My Time in Constantinople
by: Gabriella Arzate
Major: Biological Sciences
During my first year of college, I was relatively sheltered and had not experienced much of the world outside of California. I was very shy and school had become my whole life. All I did was study, go to class, and go home. During my first year, I started to develop a desire to do and see more, which lead me to join a couple organizations on campus. Although this was an improvement, it was still not what I was looking for. Then one day, I had a conversation with a Peer Advisor from OIA that reminded me of how much I wanted to study abroad and challenge myself beyond the classroom.
After that encounter, I began to research different programs that offered coursework in my major and intended minor. But, at the same time I was being pushed by a few people in my life to go to countries that one was “supposed” to go to when studying abroad. I was repeatedly told, “You should go to Europe, you wouldn’t like other places” and “Why would you want to go somewhere that wasn’t first world?” These comments, although well intended, brought out a contrary side in me and drove me to look into programs in Asia and the Middle East.
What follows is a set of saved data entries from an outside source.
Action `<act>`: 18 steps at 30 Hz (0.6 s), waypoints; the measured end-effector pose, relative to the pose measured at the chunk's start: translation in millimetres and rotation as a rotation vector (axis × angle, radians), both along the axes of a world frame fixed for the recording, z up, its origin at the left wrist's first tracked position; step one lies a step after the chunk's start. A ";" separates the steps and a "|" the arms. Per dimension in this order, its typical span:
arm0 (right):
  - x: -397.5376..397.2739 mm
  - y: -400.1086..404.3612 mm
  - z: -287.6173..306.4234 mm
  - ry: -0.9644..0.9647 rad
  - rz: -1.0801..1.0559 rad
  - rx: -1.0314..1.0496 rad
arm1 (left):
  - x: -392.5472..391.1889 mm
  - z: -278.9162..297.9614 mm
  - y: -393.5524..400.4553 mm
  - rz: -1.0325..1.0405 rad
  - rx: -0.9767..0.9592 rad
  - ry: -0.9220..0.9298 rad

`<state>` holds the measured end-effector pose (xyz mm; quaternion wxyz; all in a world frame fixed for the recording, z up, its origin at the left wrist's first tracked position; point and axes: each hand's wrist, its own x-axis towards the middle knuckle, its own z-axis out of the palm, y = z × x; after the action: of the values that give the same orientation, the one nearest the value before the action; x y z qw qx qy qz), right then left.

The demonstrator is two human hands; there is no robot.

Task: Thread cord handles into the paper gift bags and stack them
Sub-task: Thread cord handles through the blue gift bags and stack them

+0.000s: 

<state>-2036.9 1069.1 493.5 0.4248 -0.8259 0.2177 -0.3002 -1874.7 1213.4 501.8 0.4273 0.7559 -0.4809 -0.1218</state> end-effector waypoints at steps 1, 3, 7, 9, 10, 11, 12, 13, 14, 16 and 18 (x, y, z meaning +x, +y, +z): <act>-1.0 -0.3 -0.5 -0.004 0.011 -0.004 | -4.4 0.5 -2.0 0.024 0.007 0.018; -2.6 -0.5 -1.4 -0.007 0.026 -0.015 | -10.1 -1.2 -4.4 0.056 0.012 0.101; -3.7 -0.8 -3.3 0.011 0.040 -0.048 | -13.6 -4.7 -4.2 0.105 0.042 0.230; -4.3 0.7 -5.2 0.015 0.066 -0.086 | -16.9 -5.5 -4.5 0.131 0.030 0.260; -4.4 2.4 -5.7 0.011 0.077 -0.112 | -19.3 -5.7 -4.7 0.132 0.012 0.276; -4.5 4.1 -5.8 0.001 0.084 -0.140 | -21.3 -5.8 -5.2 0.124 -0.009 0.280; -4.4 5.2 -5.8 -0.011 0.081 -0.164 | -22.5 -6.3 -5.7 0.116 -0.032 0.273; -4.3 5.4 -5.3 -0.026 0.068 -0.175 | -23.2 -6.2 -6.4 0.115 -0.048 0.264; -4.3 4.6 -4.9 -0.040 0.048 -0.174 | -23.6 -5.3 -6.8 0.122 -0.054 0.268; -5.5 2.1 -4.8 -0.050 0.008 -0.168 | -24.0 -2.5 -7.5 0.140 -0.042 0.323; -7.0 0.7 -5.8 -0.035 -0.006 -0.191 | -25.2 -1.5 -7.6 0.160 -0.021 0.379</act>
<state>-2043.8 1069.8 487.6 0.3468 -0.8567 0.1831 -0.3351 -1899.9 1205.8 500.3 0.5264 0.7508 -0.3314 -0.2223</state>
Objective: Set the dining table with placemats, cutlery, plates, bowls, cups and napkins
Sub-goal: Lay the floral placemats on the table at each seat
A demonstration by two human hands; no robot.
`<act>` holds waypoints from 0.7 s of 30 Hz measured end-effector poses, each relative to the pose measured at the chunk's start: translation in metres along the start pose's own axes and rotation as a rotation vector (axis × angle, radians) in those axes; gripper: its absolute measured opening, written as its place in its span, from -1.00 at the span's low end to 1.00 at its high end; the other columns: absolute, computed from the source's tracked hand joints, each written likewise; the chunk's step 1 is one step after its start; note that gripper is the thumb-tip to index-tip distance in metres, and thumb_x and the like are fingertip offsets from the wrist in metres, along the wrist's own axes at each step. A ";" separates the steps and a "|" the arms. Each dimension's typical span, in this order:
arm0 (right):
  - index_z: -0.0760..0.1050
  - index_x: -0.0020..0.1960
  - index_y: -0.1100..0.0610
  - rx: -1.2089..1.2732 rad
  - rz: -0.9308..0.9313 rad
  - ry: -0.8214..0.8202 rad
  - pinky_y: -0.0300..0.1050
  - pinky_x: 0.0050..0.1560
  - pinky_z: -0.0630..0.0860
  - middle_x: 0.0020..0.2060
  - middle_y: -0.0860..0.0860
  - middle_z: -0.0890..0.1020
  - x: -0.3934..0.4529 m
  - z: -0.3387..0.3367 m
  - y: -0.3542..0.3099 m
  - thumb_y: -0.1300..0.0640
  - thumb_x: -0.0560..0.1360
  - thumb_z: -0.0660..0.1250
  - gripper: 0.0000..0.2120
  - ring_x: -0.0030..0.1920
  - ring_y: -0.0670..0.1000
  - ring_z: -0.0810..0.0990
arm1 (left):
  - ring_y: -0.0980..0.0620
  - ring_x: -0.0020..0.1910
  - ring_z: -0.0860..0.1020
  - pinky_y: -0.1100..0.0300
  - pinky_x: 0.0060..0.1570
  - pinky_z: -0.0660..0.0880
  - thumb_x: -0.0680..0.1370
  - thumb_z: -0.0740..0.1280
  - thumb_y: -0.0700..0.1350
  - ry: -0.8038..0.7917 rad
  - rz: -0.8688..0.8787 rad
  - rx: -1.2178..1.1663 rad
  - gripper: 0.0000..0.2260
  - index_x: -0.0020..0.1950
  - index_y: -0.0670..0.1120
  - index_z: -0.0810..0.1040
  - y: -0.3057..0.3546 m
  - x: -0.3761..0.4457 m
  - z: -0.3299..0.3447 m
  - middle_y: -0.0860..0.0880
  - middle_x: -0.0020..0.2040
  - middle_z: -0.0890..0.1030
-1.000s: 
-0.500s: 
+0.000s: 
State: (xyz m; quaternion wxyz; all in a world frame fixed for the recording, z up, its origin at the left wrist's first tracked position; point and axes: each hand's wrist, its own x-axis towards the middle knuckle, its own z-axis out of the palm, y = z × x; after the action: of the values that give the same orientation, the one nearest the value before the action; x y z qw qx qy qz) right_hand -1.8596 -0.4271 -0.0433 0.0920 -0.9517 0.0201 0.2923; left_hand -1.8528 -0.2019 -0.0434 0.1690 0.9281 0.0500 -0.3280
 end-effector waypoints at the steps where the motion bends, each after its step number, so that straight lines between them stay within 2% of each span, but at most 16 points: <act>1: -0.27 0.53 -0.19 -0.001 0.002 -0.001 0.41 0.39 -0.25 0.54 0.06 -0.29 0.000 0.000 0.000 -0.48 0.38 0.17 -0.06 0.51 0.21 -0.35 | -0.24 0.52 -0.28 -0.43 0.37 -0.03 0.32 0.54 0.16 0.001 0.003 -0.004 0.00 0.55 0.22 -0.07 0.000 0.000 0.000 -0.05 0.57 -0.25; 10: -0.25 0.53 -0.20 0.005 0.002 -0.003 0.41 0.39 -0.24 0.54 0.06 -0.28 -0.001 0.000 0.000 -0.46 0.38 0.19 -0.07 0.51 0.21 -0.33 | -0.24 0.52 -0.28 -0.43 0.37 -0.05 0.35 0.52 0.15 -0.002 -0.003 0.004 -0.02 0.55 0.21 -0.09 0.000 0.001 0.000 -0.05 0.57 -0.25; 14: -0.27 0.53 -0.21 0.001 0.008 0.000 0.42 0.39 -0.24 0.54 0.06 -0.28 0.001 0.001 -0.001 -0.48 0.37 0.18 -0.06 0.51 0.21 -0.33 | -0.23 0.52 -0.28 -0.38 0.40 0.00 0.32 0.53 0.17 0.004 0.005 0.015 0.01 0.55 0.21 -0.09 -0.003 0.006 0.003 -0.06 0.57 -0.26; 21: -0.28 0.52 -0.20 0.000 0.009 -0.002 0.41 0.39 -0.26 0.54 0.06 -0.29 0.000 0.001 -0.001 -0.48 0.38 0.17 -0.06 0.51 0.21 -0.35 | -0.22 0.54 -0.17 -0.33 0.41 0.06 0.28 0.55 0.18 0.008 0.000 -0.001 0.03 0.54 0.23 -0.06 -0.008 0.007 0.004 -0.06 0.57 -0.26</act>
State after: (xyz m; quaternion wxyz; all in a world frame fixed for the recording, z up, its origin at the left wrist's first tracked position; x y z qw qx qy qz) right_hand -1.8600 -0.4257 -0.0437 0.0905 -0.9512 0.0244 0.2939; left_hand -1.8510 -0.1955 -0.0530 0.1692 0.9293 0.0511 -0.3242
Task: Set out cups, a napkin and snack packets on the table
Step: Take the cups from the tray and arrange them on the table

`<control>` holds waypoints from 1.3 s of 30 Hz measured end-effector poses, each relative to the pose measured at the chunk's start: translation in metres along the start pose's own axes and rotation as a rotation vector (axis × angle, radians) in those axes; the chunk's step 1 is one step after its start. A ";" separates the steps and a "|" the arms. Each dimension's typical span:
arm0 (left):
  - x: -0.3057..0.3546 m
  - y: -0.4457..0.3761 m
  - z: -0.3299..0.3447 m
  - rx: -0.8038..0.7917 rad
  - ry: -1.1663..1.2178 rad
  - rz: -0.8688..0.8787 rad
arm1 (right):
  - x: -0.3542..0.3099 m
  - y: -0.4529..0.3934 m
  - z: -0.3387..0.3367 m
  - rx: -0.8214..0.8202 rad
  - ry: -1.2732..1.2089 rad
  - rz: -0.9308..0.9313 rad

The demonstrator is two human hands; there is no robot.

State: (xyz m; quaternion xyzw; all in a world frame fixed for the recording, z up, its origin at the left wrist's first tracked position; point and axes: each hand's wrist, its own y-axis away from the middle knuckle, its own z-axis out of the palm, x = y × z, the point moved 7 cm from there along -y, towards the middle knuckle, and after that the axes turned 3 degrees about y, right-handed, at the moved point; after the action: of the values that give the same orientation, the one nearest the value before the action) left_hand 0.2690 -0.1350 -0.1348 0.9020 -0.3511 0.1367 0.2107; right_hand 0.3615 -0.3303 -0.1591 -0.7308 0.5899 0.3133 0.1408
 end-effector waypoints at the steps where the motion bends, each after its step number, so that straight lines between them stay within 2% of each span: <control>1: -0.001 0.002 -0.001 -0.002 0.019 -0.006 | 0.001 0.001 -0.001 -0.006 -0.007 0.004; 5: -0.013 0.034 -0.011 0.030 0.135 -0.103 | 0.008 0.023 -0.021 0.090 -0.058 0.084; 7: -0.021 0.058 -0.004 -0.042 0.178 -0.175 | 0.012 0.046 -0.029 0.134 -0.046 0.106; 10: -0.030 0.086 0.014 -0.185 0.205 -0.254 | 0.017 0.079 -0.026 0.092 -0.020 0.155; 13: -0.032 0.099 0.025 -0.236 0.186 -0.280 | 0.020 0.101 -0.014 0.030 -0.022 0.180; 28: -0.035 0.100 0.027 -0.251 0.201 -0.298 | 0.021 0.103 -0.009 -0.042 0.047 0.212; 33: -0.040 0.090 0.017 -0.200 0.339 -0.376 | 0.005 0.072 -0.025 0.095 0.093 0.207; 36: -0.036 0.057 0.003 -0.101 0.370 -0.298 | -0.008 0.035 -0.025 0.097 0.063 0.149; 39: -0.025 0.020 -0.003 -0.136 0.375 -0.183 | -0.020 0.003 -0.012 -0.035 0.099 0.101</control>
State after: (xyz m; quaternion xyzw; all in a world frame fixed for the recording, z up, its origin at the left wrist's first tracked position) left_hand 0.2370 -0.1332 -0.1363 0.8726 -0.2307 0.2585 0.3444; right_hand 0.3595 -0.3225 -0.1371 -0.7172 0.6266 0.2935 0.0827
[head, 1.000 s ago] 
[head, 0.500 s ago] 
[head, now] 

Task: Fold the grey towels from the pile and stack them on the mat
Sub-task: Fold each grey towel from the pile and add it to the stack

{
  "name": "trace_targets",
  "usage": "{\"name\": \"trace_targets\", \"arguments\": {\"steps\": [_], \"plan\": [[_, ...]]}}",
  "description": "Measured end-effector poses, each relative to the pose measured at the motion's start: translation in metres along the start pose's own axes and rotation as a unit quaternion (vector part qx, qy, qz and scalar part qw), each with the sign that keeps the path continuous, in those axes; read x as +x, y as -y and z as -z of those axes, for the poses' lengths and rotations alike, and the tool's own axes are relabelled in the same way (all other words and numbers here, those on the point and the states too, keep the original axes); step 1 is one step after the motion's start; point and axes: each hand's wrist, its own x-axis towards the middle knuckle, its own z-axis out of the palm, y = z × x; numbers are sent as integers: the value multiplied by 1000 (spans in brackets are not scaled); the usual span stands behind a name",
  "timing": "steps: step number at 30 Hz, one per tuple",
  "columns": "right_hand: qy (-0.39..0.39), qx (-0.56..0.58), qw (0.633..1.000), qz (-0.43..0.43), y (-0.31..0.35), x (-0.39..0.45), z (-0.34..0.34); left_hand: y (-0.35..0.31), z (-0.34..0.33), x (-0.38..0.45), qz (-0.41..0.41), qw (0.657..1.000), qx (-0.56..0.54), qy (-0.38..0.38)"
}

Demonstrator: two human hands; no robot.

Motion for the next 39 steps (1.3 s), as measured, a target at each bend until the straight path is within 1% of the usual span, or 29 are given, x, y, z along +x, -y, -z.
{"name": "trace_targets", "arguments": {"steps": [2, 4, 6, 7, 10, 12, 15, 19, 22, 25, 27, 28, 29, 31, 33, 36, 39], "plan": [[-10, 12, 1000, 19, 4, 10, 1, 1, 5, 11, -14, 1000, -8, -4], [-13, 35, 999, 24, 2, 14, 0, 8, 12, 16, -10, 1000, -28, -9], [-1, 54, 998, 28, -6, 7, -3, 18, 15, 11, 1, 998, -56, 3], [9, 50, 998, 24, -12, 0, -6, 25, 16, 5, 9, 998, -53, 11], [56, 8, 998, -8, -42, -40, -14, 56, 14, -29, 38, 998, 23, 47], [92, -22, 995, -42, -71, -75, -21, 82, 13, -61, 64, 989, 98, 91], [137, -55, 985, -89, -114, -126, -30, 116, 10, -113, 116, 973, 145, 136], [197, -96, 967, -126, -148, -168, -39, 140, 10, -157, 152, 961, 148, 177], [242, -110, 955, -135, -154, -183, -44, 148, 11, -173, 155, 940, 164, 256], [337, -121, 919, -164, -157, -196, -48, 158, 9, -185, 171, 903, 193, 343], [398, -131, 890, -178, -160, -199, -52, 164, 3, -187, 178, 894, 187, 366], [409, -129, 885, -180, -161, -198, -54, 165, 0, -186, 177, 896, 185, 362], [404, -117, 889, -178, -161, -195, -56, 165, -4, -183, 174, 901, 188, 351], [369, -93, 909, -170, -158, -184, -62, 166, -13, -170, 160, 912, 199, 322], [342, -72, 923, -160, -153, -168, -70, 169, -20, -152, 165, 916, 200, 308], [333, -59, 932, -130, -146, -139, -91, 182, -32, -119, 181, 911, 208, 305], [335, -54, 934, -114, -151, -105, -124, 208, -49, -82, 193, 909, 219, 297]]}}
This led me to the program that I ultimately chose: the International Summer School at Boğaziçi University in Istanbul, Turkey. I chose this program due to its available coursework in biology and psychology as well as its geographic location and the rich history Istanbul has. Although I had wanted to go on a longer program, my financial aid situation and class standing made summer a more appealing option for me.
While I was in Turkey, I was able to take unique classes and be exposed to a completely different culture and way of living. I can confidently say that study abroad has had a huge positive impact on my life academically and personally. I became more sensitive towards and aware of people in faraway places that are not usually thought of and I was able to appreciate how much more there is in the world outside of the US. I was also able to round out my coursework, network, and apply what I learned abroad here at UCM while still progressing in my degree.
Ever since my time abroad, I have been an avid advocate for studying abroad. I especially encourage those that do not think that studying abroad is possible for them due to their majors to consider study abroad and look into programs that are more off the beaten path. The world is so much larger than we realize, take the opportunity to experience a new part of it.